Les cônes de construction sont finalement arrivés au pont King français le 20 mai 2022. En mars dernier, une clôture en acier de 9 pieds avait été installée d'un côté, ses bords supérieurs s'incurvant vers la chaussée pour dissuader l'escalade.

Au cours de cette phase de construction, cependant, la balustrade de 38 pouces de l'autre côté du pont n'a pas été touchée. Au moins six personnes apparemment suicidaires ont été interceptées ; une personne a sauté. Lorsque les travaux se sont déplacés de ce côté, une haute clôture de construction a été érigée pour empêcher les travailleurs de tomber accidentellement.

Il n'y a pas eu de suicides depuis.

Parfois, un étranger verra la plaque d'immatriculation de Hamel l'identifiant comme une mère étoile d'or et ils commenceront à parler. Habituellement, l'étranger remerciera son fils pour son service. Ensuite, ils demanderont : "Comment va-t-il ?" Et elle répondra avec un rire triste : "Eh bien, il est toujours mort." Cette réponse a tendance à déranger les gens. "Ainsi soit-il," dit-elle. C'est la vérité, et elle ne peut pas changer cela.

Mais un jour prochain, elle aura entièrement changé la réputation du French King Bridge. Elle l'a peut-être déjà fait. Les personnes en détresse extraordinaire ont cessé de venir, et l'achèvement des barrières permanentes des deux côtés, étude après étude, offrira la meilleure chance disponible qu'elles ne recommencent pas.

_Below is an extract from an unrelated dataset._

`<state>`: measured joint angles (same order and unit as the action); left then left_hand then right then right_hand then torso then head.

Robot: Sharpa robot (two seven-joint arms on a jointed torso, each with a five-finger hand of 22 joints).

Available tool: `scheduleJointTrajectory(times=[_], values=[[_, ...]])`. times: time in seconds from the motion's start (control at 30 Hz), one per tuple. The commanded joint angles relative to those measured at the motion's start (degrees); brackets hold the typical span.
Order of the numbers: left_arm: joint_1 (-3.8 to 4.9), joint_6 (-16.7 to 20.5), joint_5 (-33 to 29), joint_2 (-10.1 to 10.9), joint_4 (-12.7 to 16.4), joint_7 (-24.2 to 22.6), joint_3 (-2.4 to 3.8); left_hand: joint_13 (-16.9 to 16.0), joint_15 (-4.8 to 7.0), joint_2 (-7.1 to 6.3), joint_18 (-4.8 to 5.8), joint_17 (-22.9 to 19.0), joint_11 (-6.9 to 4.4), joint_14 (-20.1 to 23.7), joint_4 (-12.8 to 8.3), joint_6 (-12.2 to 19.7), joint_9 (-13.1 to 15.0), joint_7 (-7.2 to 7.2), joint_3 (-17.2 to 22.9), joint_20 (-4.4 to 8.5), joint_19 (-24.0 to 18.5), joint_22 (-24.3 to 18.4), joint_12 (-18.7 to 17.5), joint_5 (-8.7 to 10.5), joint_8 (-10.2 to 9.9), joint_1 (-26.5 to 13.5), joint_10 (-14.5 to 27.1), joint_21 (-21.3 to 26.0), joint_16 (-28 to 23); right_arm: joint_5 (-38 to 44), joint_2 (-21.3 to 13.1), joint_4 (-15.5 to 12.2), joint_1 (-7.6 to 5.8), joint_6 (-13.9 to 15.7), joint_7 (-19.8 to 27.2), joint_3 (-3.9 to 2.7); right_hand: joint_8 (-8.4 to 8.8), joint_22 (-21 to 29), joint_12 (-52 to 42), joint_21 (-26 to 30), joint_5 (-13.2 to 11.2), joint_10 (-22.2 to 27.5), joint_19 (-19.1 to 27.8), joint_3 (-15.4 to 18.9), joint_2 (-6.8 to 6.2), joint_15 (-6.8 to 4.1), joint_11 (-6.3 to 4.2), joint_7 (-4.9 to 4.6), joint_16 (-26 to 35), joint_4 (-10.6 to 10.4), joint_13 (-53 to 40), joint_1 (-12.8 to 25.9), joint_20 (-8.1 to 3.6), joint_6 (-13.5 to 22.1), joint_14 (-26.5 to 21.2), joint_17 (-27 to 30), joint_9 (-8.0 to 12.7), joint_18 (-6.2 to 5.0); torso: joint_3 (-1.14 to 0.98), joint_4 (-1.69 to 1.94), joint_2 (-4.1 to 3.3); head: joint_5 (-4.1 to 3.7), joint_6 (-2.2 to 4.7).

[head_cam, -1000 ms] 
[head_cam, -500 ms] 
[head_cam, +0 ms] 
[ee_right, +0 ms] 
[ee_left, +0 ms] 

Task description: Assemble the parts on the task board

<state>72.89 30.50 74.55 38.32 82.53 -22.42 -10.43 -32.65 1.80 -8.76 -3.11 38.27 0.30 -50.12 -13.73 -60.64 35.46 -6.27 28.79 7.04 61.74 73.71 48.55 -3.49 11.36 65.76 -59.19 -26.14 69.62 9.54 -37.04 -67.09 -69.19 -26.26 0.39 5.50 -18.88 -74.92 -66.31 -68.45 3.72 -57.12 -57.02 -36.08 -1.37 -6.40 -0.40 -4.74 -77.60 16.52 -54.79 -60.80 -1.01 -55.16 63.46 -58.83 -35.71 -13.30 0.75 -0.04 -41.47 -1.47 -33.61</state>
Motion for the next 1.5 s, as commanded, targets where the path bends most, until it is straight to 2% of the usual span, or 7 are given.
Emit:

Elle espère que plus aucune mère ne sillonnera la rivière Connecticut dans un bass boat à la recherche du corps de leur fils. Plus aucun officier ne se sentira malade sur le bord du pont. Que la beauté déplacera la terreur.

Pour la première fois depuis 2018, Stacey Hamel arrêtera de se rendre au French King Bridge. Elle désabonnera la page Facebook de la petite épicerie d'Erving avec les spéciaux du vendredi midi où elle est venue planifier ses déplacements et se désabonnera des alertes par e-mail qui remplissent sa boîte de réception depuis des années. D'une manière étrange, ces rituels la soutenaient.

"Mais certaines choses ont besoin d'une fin naturelle", dit Hamel. "Et maintenant je peux vivre ma propre vie."